### Data provided
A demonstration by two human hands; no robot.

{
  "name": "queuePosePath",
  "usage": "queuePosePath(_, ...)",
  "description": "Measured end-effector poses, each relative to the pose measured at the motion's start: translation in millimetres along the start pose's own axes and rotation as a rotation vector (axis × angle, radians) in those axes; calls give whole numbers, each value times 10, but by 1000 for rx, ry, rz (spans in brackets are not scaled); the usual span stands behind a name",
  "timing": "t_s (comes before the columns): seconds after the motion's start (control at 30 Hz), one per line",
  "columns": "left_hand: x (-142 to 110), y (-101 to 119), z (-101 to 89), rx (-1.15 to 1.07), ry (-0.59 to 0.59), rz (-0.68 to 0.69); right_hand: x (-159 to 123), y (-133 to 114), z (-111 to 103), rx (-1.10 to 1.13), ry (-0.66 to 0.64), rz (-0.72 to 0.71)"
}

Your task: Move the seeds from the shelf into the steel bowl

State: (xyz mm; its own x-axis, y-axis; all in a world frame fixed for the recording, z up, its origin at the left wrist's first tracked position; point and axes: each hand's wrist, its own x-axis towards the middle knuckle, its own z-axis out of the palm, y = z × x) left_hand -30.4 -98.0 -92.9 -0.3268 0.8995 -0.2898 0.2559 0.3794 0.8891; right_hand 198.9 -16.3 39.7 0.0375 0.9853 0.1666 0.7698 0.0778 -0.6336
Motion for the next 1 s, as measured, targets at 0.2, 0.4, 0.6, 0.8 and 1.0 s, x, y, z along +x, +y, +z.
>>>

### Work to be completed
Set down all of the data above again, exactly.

### Answer to the problem
A demonstration by two human hands; no robot.

{
  "name": "queuePosePath",
  "usage": "queuePosePath(_, ...)",
  "description": "Measured end-effector poses, each relative to the pose measured at the motion's start: translation in millimetres along the start pose's own axes and rotation as a rotation vector (axis × angle, radians) in those axes; calls give whole numbers, each value times 10, but by 1000 for rx, ry, rz (spans in brackets are not scaled); the usual span stands behind a name",
  "timing": "t_s (comes before the columns): seconds after the motion's start (control at 30 Hz), one per line",
  "columns": "left_hand: x (-142 to 110), y (-101 to 119), z (-101 to 89), rx (-1.15 to 1.07), ry (-0.59 to 0.59), rz (-0.68 to 0.69); right_hand: x (-159 to 123), y (-133 to 114), z (-111 to 103), rx (-1.10 to 1.13), ry (-0.66 to 0.64), rz (-0.72 to 0.71)"
}

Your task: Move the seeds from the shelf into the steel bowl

State: (xyz mm; its own x-axis, y-axis; all in a world frame fixed for the recording, z up, its origin at the left wrist's first tracked position; point and axes: each hand's wrist, its own x-axis towards the middle knuckle, its own z-axis out of the palm, y = z × x) left_hand -30.4 -98.0 -92.9 -0.3268 0.8995 -0.2898 0.2559 0.3794 0.8891; right_hand 198.9 -16.3 39.7 0.0375 0.9853 0.1666 0.7698 0.0778 -0.6336
Motion for the next 1 s, as measured, targets at 0.2, 0.4, 0.6, 0.8 and 1.0 s, x, y, z along +x, +y, +z.
>>>

With the answer given, the exercise is complete.